Podcast: What’s the matter in Tennessee?

Allegations of massive election fraud, voter suppression, intimidation, and election manipulation in Shelby County, Tennessee. 10 candidates have filed a lawsuit.

  • Wrong database used which said voters had already voted – official explanation proves false
  • Over 5000 voters illegally turned away
  • 100% unverifiable voting, 100% unverifiable poll books.
  • 3221 more votes than voters recorded in poll books
  • White Republican candidates win in 70% black, democratic areas
  • Signed poll tapes found in trash
  • A month and a half after the election, the certified election results have not been released

Interview of Bev Harris by Brad Friedman. Bev says she has never heard so much lying by election officials and Bev has heard it all!

The interview starts about half way into the show. In the first half Brad defends Acorn and attacks the idea of massive voter fraud vs. election fraud <post with podcast>

All we can say is that where there is smoke [screens] there is often fire. And without transparency and credibility there will always be doubt.

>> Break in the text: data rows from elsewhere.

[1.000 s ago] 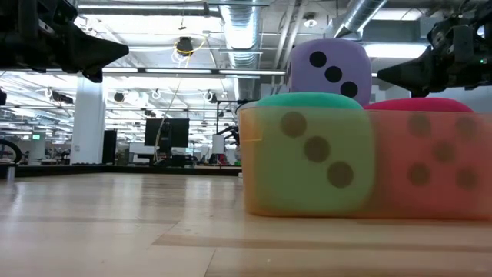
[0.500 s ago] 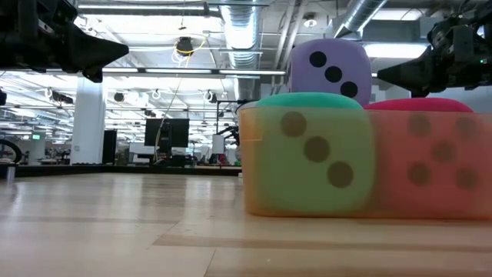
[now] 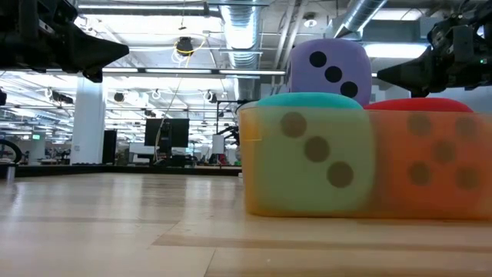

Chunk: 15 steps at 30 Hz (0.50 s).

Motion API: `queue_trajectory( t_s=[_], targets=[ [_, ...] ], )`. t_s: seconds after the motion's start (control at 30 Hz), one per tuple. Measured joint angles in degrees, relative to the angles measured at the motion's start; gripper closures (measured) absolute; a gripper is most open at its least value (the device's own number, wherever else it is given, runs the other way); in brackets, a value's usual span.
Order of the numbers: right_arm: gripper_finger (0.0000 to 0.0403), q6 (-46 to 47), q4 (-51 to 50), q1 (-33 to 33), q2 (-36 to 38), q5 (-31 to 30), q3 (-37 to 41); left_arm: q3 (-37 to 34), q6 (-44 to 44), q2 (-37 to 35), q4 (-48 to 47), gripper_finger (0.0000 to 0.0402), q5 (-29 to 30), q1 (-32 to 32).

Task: Pick & Place Dice
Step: Return to Home Position

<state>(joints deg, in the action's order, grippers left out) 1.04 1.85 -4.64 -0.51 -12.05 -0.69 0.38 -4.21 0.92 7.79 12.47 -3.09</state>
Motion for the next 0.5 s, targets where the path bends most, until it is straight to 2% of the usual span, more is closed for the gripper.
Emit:
queue_trajectory(
  t_s=[0.5],
  targets=[
    [0.0397,0.00,-0.01,-0.03,0.00,0.02,0.00,0.00,0.00,0.00,0.00,0.0402,-0.04,0.02]
  ],
)
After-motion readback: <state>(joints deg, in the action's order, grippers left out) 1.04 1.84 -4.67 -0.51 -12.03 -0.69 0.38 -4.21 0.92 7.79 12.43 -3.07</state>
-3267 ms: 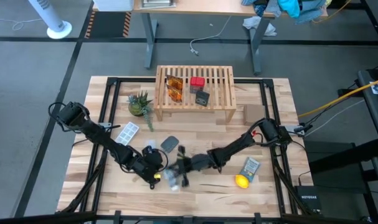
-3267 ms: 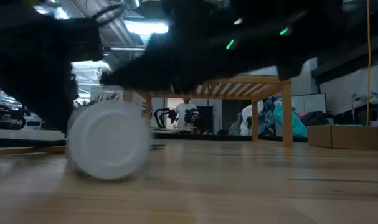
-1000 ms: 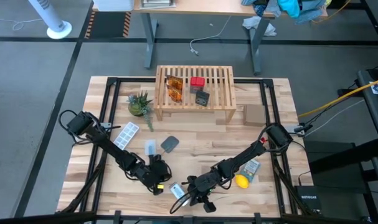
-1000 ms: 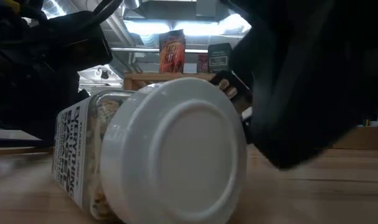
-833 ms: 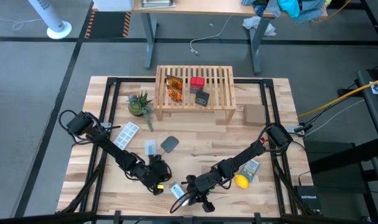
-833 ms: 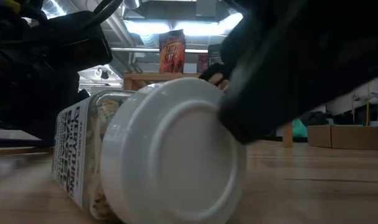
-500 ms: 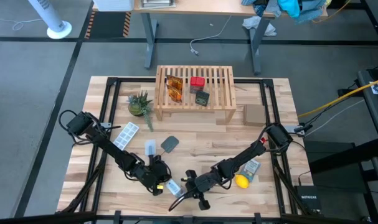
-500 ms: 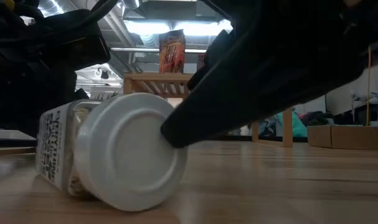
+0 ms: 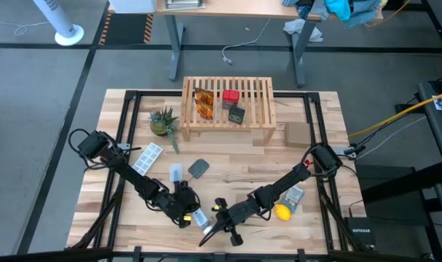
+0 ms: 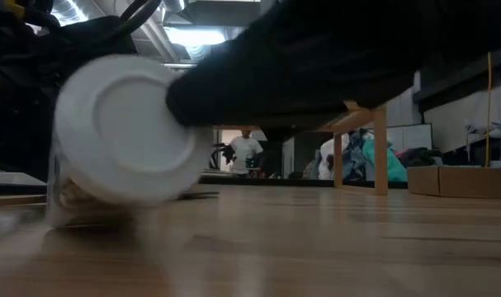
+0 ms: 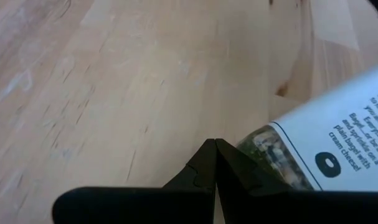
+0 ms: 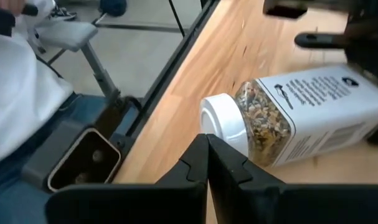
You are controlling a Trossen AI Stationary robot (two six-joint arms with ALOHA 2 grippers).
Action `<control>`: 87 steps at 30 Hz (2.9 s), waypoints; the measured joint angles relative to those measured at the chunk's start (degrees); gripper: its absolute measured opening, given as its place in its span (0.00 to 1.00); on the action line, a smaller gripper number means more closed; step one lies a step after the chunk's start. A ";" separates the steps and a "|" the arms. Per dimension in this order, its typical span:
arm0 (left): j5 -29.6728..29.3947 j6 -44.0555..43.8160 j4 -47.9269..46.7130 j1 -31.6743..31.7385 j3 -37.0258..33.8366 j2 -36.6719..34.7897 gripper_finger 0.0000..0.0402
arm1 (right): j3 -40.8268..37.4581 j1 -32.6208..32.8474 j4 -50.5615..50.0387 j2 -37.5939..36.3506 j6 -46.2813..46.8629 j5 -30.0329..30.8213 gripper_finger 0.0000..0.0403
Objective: Shelf spices
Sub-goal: Put the white seasoning bottle on the shelf
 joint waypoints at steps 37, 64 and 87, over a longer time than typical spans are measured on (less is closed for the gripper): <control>0.71 0.21 -0.26 -0.20 0.20 -0.31 0.00 | -0.18 -3.34 5.63 -0.15 -4.12 13.42 0.02; 5.18 4.55 9.64 0.10 2.58 5.73 0.00 | 0.00 2.70 -26.86 -8.76 -0.36 6.00 0.02; 12.72 16.12 10.06 5.58 8.13 9.97 0.00 | -6.77 -1.23 -10.15 -5.13 2.66 7.08 0.02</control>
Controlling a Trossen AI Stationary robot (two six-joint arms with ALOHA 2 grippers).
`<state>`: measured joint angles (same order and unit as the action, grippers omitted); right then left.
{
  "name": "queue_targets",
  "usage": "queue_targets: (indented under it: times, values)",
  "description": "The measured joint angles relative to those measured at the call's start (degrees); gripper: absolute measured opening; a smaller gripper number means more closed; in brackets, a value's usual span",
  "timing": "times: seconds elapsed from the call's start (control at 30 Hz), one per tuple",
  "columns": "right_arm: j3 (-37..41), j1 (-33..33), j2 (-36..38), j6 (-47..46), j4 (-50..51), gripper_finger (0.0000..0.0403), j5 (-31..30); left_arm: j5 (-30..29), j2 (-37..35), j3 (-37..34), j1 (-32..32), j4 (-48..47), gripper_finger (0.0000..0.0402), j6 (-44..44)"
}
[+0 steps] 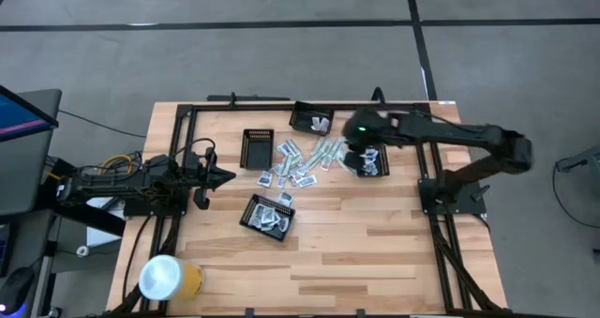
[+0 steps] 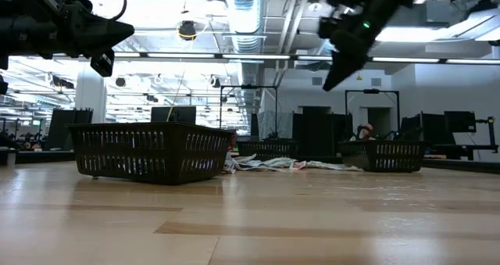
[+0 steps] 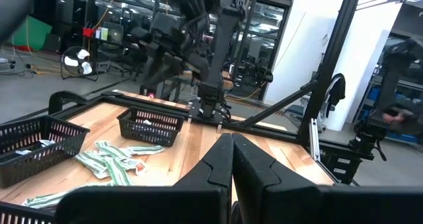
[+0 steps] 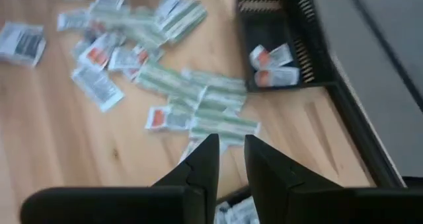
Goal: Pick & Place First Aid Supplies
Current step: Put the orange ointment pack into the top black bin
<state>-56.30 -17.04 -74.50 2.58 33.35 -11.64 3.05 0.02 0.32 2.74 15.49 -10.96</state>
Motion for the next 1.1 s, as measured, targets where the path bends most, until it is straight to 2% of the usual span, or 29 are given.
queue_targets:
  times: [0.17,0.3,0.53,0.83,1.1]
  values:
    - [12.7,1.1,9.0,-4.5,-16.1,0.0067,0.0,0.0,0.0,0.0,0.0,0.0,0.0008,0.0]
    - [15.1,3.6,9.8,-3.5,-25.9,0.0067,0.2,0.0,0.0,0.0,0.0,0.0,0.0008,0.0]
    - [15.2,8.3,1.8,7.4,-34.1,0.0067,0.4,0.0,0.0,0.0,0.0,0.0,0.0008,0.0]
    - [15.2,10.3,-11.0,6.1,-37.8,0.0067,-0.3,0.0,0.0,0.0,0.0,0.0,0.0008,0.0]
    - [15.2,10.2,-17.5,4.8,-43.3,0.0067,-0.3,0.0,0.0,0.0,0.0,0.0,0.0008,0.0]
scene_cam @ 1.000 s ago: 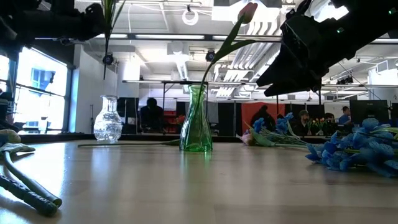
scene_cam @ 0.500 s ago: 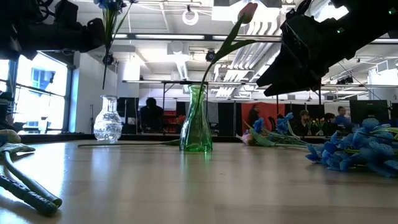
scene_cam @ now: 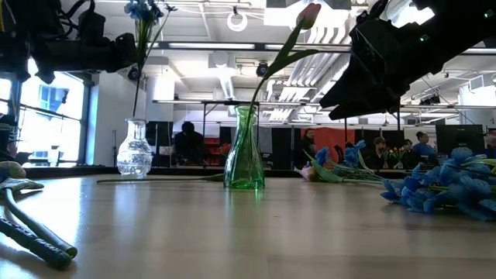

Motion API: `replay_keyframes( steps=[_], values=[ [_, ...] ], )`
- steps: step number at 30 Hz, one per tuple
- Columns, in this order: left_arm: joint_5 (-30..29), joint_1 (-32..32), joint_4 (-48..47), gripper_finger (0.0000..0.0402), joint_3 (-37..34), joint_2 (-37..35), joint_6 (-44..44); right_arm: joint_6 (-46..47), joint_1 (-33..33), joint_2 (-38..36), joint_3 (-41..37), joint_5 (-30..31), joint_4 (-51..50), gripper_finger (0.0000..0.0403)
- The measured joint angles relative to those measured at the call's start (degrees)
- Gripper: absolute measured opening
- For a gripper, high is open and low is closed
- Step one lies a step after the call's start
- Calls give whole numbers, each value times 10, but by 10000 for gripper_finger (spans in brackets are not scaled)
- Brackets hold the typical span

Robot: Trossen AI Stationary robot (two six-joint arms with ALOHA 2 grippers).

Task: Sort flowers into vase by color
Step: Put the blue flowers into the transparent vase

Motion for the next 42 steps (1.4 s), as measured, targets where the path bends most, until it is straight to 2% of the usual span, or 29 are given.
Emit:
replay_keyframes(
  steps=[8, 22, 37, 42],
  values=[
    [21, 10, 22, 1, 0, 56, -8, 0, 0, 0, 0, 0, 0, 252],
    [-3, 10, -24, 2, 0, 70, -8, 2, 0, 0, 0, 0, 0, 252],
    [-12, 10, -83, 69, 0, 70, -17, 2, 0, 0, 0, 0, 1, 252],
    [-6, 9, -130, 88, 0, 70, -33, 2, 0, 0, 0, 0, 2, 252]
  ],
)
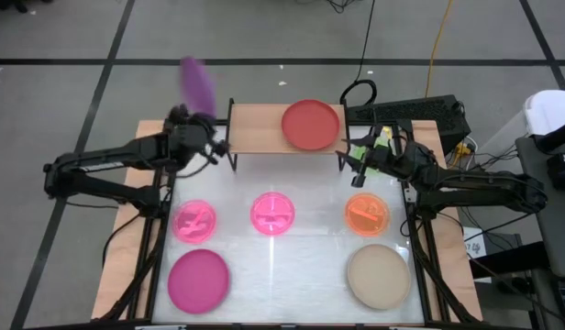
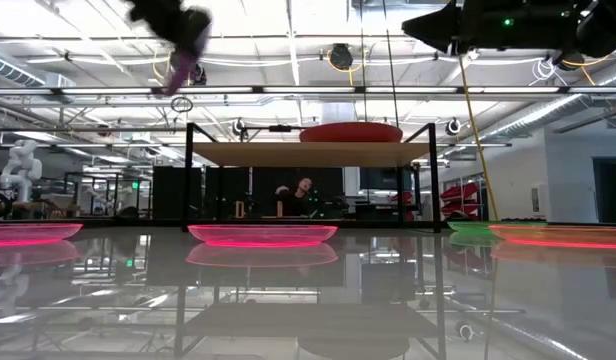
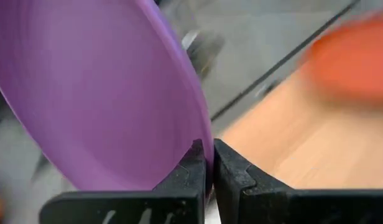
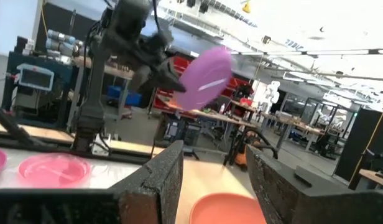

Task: Place and stack plates onto a shelf
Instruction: Stack the violet plate on top of the orange plate on the shelf

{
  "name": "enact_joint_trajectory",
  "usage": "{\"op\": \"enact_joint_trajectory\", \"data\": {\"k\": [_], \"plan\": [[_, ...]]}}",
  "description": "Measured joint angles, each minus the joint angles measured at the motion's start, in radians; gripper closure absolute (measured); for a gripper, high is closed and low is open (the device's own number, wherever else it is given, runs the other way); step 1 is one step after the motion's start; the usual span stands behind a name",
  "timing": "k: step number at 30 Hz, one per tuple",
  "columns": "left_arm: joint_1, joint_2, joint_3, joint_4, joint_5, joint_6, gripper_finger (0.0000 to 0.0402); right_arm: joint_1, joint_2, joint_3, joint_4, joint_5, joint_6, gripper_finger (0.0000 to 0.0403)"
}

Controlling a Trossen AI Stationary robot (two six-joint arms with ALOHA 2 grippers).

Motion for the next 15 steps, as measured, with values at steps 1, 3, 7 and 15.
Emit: {"op": "enact_joint_trajectory", "data": {"k": [1,3,7,15], "plan": [[-0.01,0.017,0.009,0.108,0.054,0.111,0.0389,0.0,-0.004,0.0,0.005,0.001,0.0,0.0248],[-0.029,0.064,0.031,0.275,0.154,0.274,0.0389,0.0,-0.018,0.0,0.012,0.002,-0.001,0.0248],[-0.037,0.185,0.106,0.407,0.327,0.408,0.0389,0.0,-0.077,0.0,-0.01,0.006,-0.022,0.0248],[-0.012,0.493,0.318,0.37,0.514,0.561,0.0389,0.0,-0.193,0.0,-0.098,0.057,-0.026,0.0248]]}}
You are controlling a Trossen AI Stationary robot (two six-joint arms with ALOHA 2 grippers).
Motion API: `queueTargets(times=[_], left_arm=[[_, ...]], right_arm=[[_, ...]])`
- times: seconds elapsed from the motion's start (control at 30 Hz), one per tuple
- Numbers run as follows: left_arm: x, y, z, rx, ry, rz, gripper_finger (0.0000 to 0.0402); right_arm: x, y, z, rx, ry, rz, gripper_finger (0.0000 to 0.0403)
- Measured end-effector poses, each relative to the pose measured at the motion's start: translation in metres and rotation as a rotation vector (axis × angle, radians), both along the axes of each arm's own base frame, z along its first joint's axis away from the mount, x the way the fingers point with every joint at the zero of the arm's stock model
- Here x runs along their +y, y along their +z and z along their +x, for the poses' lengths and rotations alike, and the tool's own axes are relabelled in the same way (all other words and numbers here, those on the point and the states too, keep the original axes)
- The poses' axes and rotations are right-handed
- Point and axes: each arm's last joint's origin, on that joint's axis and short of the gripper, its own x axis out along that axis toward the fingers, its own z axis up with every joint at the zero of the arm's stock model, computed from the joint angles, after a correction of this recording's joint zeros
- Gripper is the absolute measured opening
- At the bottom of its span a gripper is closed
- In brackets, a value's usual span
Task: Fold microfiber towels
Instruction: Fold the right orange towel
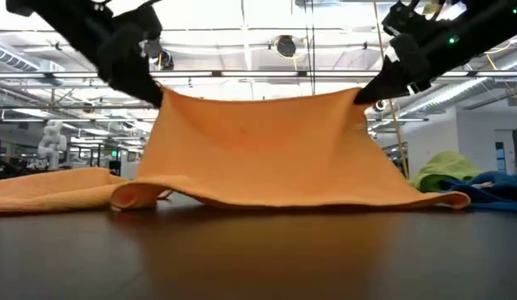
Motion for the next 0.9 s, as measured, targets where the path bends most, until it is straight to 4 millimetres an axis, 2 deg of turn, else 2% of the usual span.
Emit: queueTargets(times=[0.2, 0.33, 0.43, 0.5, 0.57, 0.63, 0.8, 0.9], left_arm=[[-0.032, 0.044, 0.013, -0.177, -0.227, -0.217, 0.0004], [-0.066, 0.082, 0.011, -0.325, -0.368, -0.285, 0.0005], [-0.095, 0.099, 0.007, -0.428, -0.433, -0.334, 0.0003], [-0.111, 0.104, 0.007, -0.450, -0.438, -0.305, 0.0004], [-0.117, 0.100, 0.008, -0.388, -0.382, -0.224, 0.0003], [-0.112, 0.090, 0.009, -0.296, -0.276, -0.167, 0.0003], [-0.087, 0.062, 0.014, -0.081, -0.102, -0.148, 0.0009], [-0.073, 0.053, 0.014, -0.016, -0.047, -0.124, 0.0010]], right_arm=[[0.004, 0.007, 0.000, -0.036, 0.098, 0.035, 0.0000], [0.011, 0.013, -0.003, -0.064, 0.192, 0.080, 0.0000], [0.015, 0.015, -0.005, -0.077, 0.215, 0.085, 0.0000], [0.015, 0.017, -0.006, -0.086, 0.218, 0.089, 0.0000], [0.014, 0.018, -0.007, -0.096, 0.212, 0.097, 0.0000], [0.013, 0.019, -0.008, -0.102, 0.204, 0.097, 0.0000], [0.013, 0.020, -0.008, -0.110, 0.197, 0.109, 0.0000], [0.013, 0.020, -0.008, -0.110, 0.201, 0.111, 0.0000]])
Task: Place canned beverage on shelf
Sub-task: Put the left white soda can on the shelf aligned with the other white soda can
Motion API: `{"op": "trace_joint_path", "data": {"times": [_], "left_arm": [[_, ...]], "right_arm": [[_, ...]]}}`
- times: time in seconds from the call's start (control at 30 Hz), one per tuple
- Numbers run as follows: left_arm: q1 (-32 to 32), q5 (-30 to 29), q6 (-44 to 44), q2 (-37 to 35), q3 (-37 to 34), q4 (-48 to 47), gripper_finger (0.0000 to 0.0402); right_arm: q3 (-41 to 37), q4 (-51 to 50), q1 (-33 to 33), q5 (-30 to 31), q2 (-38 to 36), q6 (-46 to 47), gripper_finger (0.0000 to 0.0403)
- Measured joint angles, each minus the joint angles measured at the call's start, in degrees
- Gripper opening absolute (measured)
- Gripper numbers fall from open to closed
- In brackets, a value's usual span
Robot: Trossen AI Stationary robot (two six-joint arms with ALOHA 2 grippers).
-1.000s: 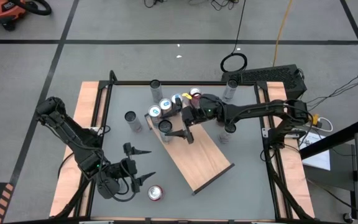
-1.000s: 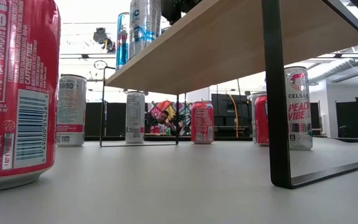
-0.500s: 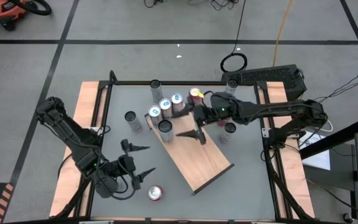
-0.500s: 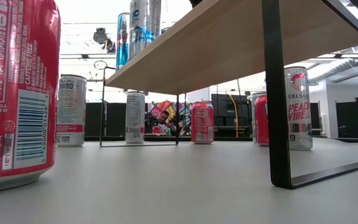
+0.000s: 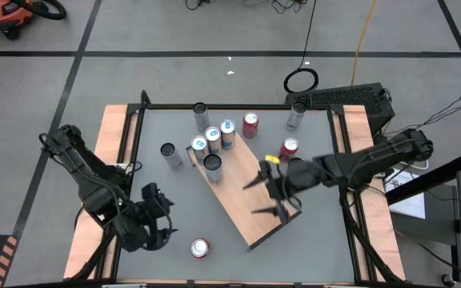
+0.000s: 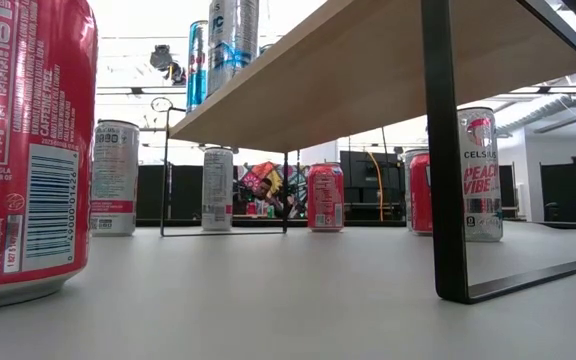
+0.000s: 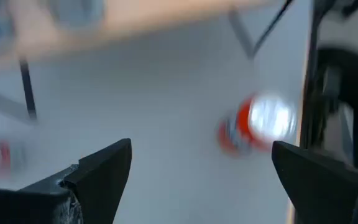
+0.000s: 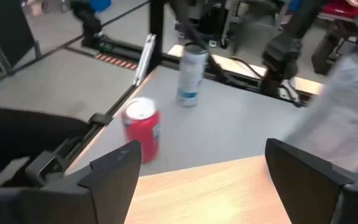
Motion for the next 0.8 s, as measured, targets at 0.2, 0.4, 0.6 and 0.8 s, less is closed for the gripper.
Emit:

Note to Connecticut voters: Instead of our check-off lists, many states require voter signed poll books. They can help resolve questions like those raised in Tennessee. In the podcast, Bev points out that the electronic poll books do not contain any voter signatures and are totally unverifiable. In Connecticut we use paper check-off lists. In many states voters must each sign paper poll books or lists, but in Connecticut it is a poll worker checking off names on the list. So we pretty much always have had the paper equivalent of the unverifiable system in use in Tennessee – there is no guarantee that a poll worker might by mistake check off the wrong name causing concern if you come in and your name is already checked off, or fraud could be created by checking off some extras and adding some corresponding ballots. An electronic system would be easier to manipulate on a large scale than a paper one. Yet a paper list with voter signatures can be verified to a much greater extent, can reduce the chance of the wrong voter being checked off or signed, and provide evidence to distinguish between a voter trying to vote twice and attempted fraud.